As its name implies, a snapshot is a point-in-time picture, or mapping, of the physical blocks on a volume. You can also think of a snapshot as a logical copy of data. When you create a snapshot, the blocks mapping the original file on disk are maintained, and the snapshot is created from a combination of the original blocks (the starting point) and any blocks of data that hold data that has changed since. The left-hand panel in Figure 8.3 illustrates how a snapshot is built from original and changed blocks.

Implementing hot backup technology is not simply a matter of plugging in appropriate storage technology. Storage systems commonly support many operating systems, so they include the necessary hardware and firmware support for cloning and snapshots. The operating system then implements the necessary support within its file system and drivers and then applications come along to take advantage of whatever they can from the new facilities. Applications include backup utilities as well as the applications that generate data. A complex collection of relationships and dependencies needs to come together before you can truly generate and depend on hot backups.

The Exchange developers knew that Windows would eventually include the necessary support for hot backups, so they never sought to build their own implementation into the Exchange backup API or ESE. From 1997 onward, storage vendors decided not to wait for Microsoft and began to build their own implementations. These solutions enabled pseudo hot backups for both Exchange 5.5 and 2000 by working around the essential fact that the Store is a transactional database with no way to become fully consistent unless it shuts down. Some solutions addressed the problem by closing down the Store process before they take a hot backup. This forces the Store to flush any outstanding transactions and creates a consistent version of the database on disk. The normal flow is to break the mirror set as soon as the Store process shuts down, followed by a fast restart of the Store process to restore service to users. You can then mount the disk that contains the clone on another server and begin a tape-based backup to take a copy of the database. Users usually do not notice the interruption in service if you schedule it early in the morning or at a time of low demand. The time taken to close down the Store, break the mirror set, and restart is a matter of a few minutes, and these operations are usually automated through vendor-provided scripts that can handle backup and restore operations.

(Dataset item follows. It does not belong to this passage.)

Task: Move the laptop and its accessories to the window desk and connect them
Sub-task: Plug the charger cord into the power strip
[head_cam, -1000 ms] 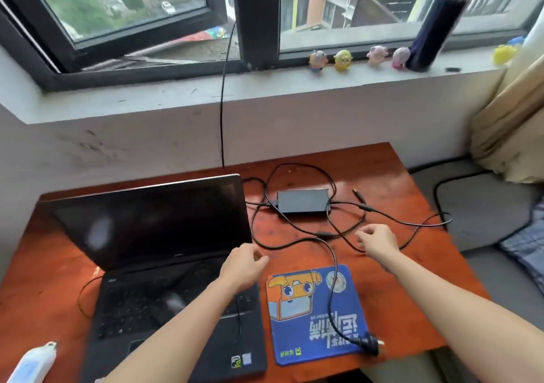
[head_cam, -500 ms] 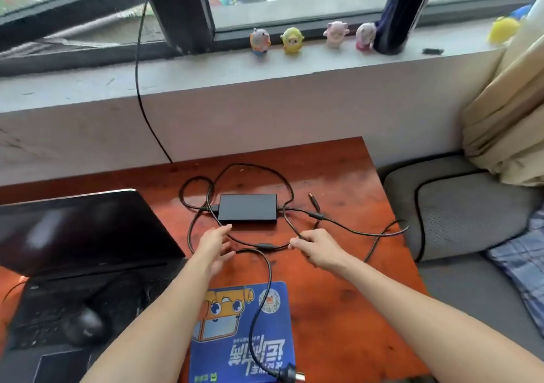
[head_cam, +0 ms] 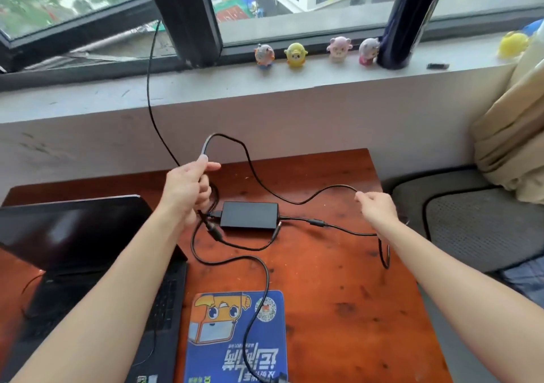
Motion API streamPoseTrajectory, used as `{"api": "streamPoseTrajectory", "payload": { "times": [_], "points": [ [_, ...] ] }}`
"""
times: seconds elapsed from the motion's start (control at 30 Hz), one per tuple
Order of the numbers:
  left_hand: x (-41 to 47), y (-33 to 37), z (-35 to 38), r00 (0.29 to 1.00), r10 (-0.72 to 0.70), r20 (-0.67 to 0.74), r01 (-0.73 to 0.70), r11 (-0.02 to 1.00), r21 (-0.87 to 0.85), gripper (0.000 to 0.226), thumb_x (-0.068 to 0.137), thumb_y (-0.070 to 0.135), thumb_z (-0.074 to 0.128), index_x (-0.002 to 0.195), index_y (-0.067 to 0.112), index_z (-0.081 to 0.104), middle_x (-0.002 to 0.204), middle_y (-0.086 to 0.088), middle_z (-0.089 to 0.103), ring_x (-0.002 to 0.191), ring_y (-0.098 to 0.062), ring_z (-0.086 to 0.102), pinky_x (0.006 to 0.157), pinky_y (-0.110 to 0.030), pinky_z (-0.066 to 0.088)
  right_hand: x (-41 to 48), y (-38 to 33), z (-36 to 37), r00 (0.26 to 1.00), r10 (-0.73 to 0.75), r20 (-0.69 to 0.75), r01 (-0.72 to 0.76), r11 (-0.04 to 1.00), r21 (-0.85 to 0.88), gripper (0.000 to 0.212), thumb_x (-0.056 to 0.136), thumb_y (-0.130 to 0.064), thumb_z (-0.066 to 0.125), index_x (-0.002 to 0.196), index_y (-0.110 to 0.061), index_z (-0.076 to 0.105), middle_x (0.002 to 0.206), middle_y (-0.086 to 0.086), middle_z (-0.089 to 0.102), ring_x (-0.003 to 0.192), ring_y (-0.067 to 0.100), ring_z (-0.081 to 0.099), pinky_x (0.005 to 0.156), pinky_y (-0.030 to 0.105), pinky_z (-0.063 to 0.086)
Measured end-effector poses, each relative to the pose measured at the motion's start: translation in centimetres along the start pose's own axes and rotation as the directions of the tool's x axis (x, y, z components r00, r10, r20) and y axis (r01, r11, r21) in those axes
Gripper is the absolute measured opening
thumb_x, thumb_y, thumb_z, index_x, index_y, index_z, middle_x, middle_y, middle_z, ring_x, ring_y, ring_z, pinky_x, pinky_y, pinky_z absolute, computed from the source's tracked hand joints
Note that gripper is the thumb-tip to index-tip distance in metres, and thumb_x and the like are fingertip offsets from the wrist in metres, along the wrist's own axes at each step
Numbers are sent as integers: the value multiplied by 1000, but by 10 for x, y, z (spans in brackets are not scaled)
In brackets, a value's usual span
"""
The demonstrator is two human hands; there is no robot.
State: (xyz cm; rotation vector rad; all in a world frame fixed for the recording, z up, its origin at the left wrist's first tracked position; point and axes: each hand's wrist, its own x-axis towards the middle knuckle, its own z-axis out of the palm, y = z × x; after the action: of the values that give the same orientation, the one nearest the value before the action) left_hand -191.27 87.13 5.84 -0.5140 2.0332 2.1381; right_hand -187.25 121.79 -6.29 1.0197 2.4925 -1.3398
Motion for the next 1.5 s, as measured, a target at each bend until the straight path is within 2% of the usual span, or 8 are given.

Recent variations on this theme involve breaking the mirror set while the Store is still running and then taking a backup of the database copy plus all its transaction logs. While this technique works-most of the time-it exhibits inherent flaws, because the Exchange Store does not support backups made in this manner. In effect, what you are doing is creating a backup of an inconsistent copy of the database from disk. In this scenario, the database copy is always inconsistent, because the Store has not had the chance to commit outstanding transactions, so you rely on the roll-forward capability to capture transactions in the logs whenever you need to make the database consistent-if you ever need to restore and use this copy of the database. In addition, because you halt Store processing in a very abrupt manner, there is no guarantee that the internal structures are intact, because you never know what the Store was doing at the exact moment that you take the hot backup. Finally, unlike normal backups, the Store does not perform checksum validation on pages as it writes them out to the backup media, so you could easily take a copy of an already corrupt database and make it even more corrupt. It is not surprising that Microsoft does not support this technique for Exchange 2000 and leaves any support issues that occur, such as recovering a corrupt database, to the vendor that supplied the storage, scripts, and other technology used to take the backup. If you insist on using such a method to take backups, you should also take frequent full tape backups, so that you are sure that you always have something to recover. Or, even better, upgrade to Windows 2003 and Exchange 2003 and find storage and backup vendors that support the Volume ShadowSet- Copy Services API and take proper, fully supported hot backups.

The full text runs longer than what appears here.